Deduplication by barcode

Introduction

splitcode assigns a “final” barcode to reads when --assign is used, which can be outputted into its own FASTQ file that is paired with the reads. In this section, we will use the final barcodes to deduplicate sequencing reads (e.g. to account for PCR bias) such that only duplicates within each final barcode are collapsed. This is useful in single-cell data where one may want to deduplicate sequences on a per-cell basis but the technology lacks UMIs.

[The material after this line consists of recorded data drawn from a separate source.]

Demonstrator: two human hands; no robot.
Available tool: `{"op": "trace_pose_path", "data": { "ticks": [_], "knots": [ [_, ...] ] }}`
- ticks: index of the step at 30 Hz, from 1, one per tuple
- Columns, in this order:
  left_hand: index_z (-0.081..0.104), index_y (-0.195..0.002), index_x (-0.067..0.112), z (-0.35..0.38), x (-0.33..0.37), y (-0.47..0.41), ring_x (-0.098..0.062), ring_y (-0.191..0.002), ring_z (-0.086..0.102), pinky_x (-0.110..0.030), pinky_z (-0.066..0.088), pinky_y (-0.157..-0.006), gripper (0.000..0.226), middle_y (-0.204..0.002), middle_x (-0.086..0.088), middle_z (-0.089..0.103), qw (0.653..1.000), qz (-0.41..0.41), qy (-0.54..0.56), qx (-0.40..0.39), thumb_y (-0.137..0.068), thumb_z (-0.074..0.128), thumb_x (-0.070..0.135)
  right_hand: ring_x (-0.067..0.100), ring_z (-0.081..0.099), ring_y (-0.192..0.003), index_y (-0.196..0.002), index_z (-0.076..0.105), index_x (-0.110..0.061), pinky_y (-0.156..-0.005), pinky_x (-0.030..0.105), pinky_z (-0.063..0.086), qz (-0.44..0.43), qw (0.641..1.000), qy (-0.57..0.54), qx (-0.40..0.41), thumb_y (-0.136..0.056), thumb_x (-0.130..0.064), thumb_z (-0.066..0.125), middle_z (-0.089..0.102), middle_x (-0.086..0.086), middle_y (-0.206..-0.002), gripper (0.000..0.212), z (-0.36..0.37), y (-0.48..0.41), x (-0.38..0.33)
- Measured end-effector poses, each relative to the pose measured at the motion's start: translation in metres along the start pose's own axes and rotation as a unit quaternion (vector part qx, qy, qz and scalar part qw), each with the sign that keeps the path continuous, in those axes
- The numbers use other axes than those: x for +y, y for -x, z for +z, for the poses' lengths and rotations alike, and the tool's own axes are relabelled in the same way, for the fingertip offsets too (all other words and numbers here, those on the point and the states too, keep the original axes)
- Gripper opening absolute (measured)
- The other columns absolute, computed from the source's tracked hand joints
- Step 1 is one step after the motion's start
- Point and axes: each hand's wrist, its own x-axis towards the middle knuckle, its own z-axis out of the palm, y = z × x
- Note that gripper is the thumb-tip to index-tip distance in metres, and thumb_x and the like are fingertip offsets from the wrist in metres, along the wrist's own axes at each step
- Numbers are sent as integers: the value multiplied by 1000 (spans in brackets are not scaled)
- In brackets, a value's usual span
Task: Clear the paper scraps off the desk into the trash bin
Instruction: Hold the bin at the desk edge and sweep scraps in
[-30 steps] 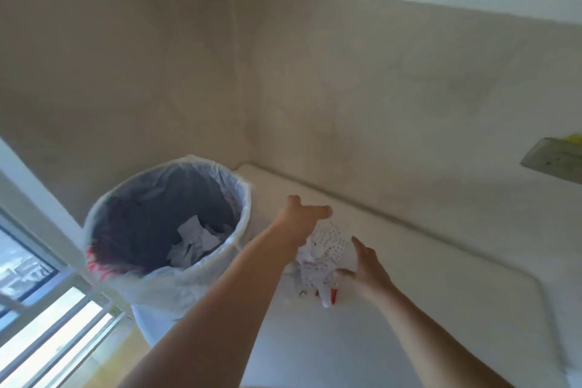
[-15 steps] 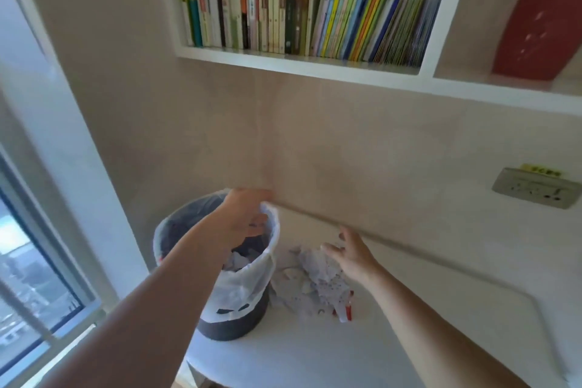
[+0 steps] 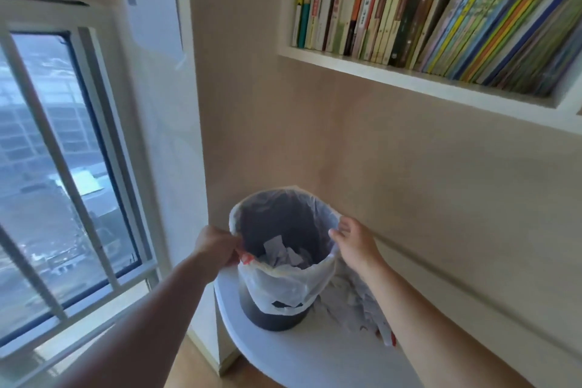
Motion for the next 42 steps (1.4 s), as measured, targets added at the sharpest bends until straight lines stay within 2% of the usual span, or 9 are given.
{"op": "trace_pose_path", "data": {
  "ticks": [6, 11, 13, 18, 23, 26, 32, 38, 42],
  "knots": [
    [60, -82, -7, 0, -9, -14, -21, -32, 60, -23, 49, -34, 15, -65, -17, 56, 987, -105, 117, -23, -76, 73, -6, 27, 63, -107, -125, 57, -8, -91, 37, 51, 59, 996, -38, 57, -85, -20, 71, 66, 9, -119, 44, 7, -11, 0],
    [53, -85, -1, -34, -33, -9, -21, -41, 56, -25, 49, -38, 17, -62, -14, 48, 969, -161, 185, -37, -77, 63, -11, 32, 70, -71, -82, 68, 1, -57, 30, 52, 135, 971, -185, -67, -78, -2, 69, 71, 13, -73, 5, 24, -15, -8],
    [51, -84, 0, -57, -42, 2, -19, -34, 55, -24, 49, -37, 18, -49, -13, 52, 969, -168, 180, -21, -77, 62, -11, 29, 66, -61, -71, 67, -4, -52, 28, 52, 160, 954, -219, -126, -76, 4, 67, 68, 15, -68, 10, 37, -9, -17],
    [55, -88, 0, -125, -74, 41, -19, -41, 57, -25, 50, -35, 20, -72, -14, 49, 970, -164, 170, 61, -75, 66, -10, 30, 62, -64, -74, 64, -1, -59, 35, 56, 159, 911, -257, -281, -77, 9, 60, 62, 19, -73, 11, 80, 30, -48],
    [50, -77, -3, -185, -110, 86, -23, -28, 53, -23, 45, -28, 13, -48, -13, 48, 966, -181, 145, 114, -77, 54, -15, 33, 61, -72, -92, 60, 6, -75, 46, 57, 147, 877, -264, -375, -83, 9, 57, 60, 21, -83, 10, 125, 86, -63],
    [50, -79, -4, -205, -134, 101, -24, -31, 53, -24, 45, -28, 13, -57, -14, 48, 960, -205, 131, 137, -77, 54, -16, 37, 65, -80, -98, 60, 10, -80, 48, 58, 155, 870, -241, -402, -84, 6, 59, 63, 23, -89, 15, 154, 108, -57],
    [56, -87, -4, -201, -203, 97, -27, -66, 59, -30, 53, -35, 14, -83, -18, 50, 942, -296, 111, 109, -80, 55, -16, 34, 70, -88, -101, 63, -6, -61, 34, 58, 188, 888, -160, -387, -83, -2, 64, 68, 22, -103, 18, 210, 132, -9],
    [53, -87, -6, -155, -283, 71, -35, -65, 57, -34, 55, -36, 13, -83, -22, 51, 930, -341, 90, 98, -82, 46, -17, 16, 58, -56, -101, 59, -6, -51, 31, 48, 208, 910, -120, -338, -83, -1, 60, 62, 9, -74, 20, 211, 136, 53],
    [49, -86, -6, -113, -330, 42, -26, -54, 45, -27, 48, -39, 16, -71, -16, 44, 917, -378, 74, 105, -79, 42, -19, 25, 64, -84, -99, 61, -11, -74, 38, 52, 86, 982, 1, -169, -85, -12, 62, 66, 8, -94, 14, 168, 94, 94]
  ]
}}
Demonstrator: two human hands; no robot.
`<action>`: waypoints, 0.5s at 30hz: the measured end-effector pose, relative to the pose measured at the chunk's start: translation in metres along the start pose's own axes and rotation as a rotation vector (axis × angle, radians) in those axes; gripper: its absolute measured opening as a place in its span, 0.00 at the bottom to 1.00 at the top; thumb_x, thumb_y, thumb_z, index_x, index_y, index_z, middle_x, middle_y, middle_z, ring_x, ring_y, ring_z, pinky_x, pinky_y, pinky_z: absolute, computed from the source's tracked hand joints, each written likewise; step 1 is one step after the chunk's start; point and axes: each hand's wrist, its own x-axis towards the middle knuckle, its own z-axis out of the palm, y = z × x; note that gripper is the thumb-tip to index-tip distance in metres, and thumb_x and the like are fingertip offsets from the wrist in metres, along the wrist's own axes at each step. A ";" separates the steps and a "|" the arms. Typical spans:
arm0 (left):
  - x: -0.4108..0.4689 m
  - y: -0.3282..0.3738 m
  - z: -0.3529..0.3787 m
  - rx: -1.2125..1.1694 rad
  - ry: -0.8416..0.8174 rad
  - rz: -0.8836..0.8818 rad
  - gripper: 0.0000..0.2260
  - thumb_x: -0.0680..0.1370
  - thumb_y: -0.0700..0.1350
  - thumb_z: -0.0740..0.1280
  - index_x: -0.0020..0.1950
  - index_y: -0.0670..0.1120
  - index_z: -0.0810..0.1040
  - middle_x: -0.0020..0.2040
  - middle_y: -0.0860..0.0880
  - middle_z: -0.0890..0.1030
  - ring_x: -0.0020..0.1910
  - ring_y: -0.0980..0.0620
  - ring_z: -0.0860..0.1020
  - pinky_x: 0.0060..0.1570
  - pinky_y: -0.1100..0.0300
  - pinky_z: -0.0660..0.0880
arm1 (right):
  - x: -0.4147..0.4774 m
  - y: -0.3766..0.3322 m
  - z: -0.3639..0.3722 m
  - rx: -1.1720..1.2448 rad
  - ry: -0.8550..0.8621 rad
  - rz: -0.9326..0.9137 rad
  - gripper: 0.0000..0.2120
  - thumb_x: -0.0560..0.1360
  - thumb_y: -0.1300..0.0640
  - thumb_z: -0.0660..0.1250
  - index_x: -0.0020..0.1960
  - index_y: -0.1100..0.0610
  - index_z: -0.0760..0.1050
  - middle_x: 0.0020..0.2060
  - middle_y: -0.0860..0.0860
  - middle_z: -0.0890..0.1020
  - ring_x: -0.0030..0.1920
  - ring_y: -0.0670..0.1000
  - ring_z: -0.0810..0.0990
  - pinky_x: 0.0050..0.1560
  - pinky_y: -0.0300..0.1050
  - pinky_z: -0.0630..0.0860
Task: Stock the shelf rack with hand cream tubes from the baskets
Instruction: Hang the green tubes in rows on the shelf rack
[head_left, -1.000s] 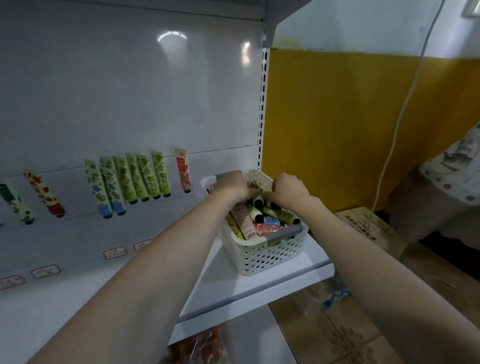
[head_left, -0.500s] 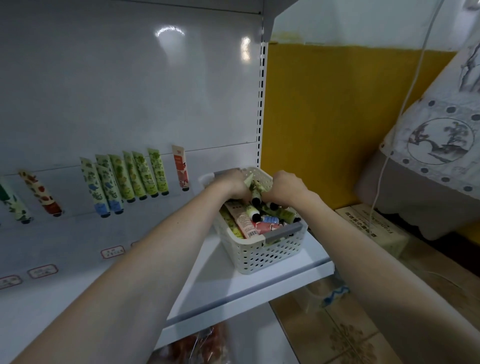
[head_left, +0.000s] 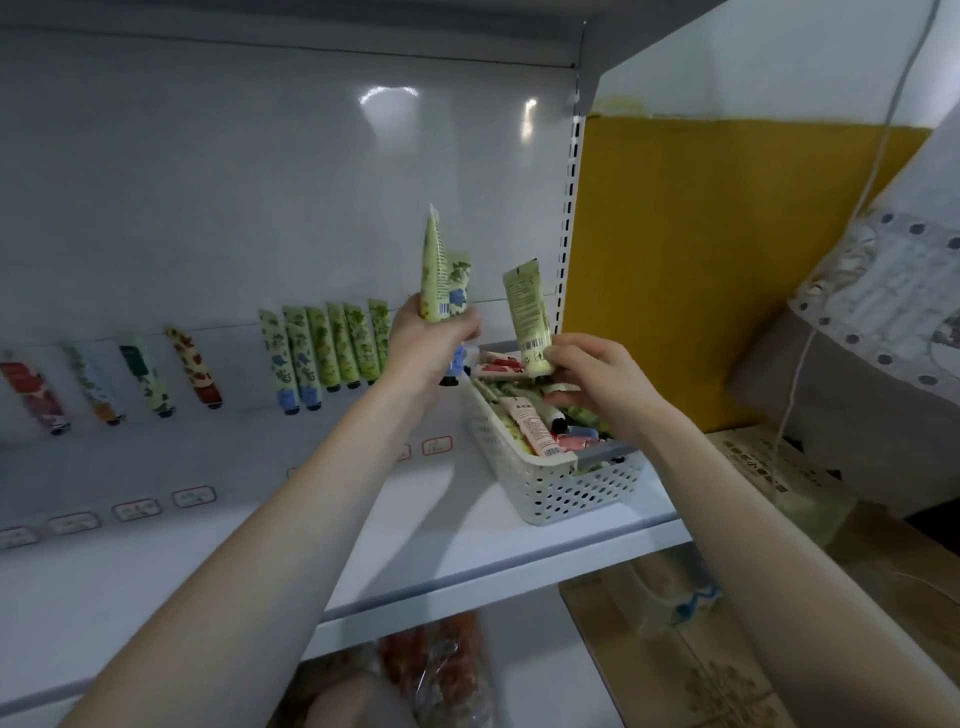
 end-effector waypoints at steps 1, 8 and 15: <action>-0.005 0.004 -0.009 -0.031 0.007 0.018 0.09 0.73 0.38 0.71 0.48 0.48 0.73 0.44 0.49 0.80 0.39 0.56 0.79 0.35 0.66 0.75 | -0.006 -0.001 0.008 0.054 -0.061 0.016 0.07 0.78 0.62 0.61 0.52 0.58 0.77 0.46 0.55 0.81 0.46 0.50 0.80 0.38 0.39 0.81; -0.041 0.021 -0.071 0.030 0.100 0.196 0.11 0.70 0.43 0.75 0.45 0.51 0.74 0.45 0.51 0.81 0.48 0.50 0.80 0.51 0.57 0.77 | -0.036 0.002 0.076 -0.066 -0.194 -0.126 0.08 0.75 0.62 0.66 0.53 0.58 0.78 0.48 0.55 0.82 0.45 0.49 0.81 0.44 0.42 0.81; -0.058 0.019 -0.120 0.110 0.267 0.188 0.10 0.72 0.37 0.71 0.51 0.43 0.74 0.41 0.52 0.78 0.40 0.54 0.78 0.37 0.69 0.74 | -0.043 0.011 0.143 -0.206 -0.208 -0.190 0.14 0.70 0.61 0.73 0.54 0.57 0.75 0.45 0.58 0.78 0.42 0.51 0.77 0.43 0.43 0.77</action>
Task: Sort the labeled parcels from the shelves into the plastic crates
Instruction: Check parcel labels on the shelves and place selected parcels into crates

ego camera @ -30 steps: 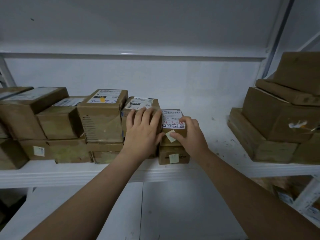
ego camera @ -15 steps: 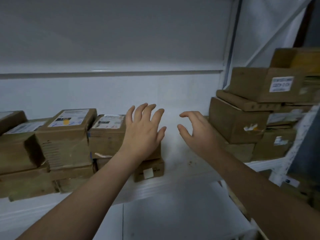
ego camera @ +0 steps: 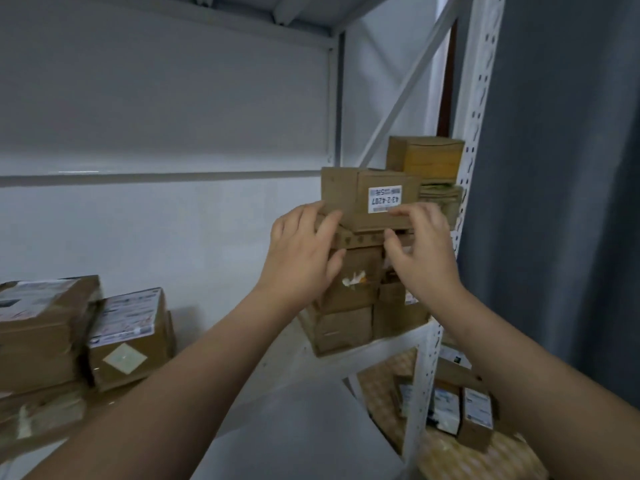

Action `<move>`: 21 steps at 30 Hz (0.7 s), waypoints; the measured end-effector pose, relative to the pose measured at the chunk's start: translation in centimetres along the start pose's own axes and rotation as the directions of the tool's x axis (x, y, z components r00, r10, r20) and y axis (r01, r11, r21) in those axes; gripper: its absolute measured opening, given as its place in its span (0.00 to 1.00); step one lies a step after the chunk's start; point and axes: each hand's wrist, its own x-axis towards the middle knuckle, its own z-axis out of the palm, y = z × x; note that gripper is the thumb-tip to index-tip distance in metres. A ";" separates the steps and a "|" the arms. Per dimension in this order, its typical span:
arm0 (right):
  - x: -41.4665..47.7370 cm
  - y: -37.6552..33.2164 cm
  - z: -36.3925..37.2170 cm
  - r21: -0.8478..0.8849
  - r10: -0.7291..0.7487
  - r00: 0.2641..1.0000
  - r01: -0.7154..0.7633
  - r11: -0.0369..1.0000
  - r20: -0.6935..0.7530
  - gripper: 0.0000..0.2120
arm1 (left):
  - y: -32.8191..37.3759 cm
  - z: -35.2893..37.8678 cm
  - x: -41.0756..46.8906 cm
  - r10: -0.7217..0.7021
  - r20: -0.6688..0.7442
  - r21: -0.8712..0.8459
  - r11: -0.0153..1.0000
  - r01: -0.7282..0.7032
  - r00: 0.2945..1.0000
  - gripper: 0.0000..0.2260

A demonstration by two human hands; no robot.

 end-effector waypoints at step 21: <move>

To accomplish deduplication, we will make use of the excellent BBTools suite of software (Bushnell B., sourceforge.net/projects/bbmap/; Bushnell B, Rood J, Singer E. BBMerge–accurate paired shotgun read merging via overlap. PloS one. 2017 Oct 26;12(10):e0185056. https://doi.org/10.1371/journal.pone.0185056). Specifically, we will use clumpify.sh from that suite of software.

One can download BBTools from the sourceforge link above. This guide makes use of version 39.06 of the software:

wget https://downloads.sourceforge.net/project/bbmap/BBMap_39.06.tar.gz
tar -xzvf BBMap_39.06.tar.gz

Walkthrough

We provide the final assigned barcodes file (barcodes.fastq.gz) and a reads file (reads.fastq.gz), both of which were produced from a previous splitcode run. (Note: If more than one reads file exists, it would be necessary to merge the reads together).

We run the following, specifying a large k-mer size of 31 to avoid the barcodes file (16-bp barcodes) from being accounted for in the deduplication. Furthermore, we specify an error tolerance of two substitutions when deduplicating.

clumpify.sh k=31 dedupe=t subs=2 \
in=barcodes.fastq.gz in2=reads.fastq.gz \
out=out_barcodes.fastq.gz out2=out_reads.fastq.gz

The output files out_barcodes.fastq.gz and out_reads.fastq.gz will still be paired together and will contain the results of the deduplication.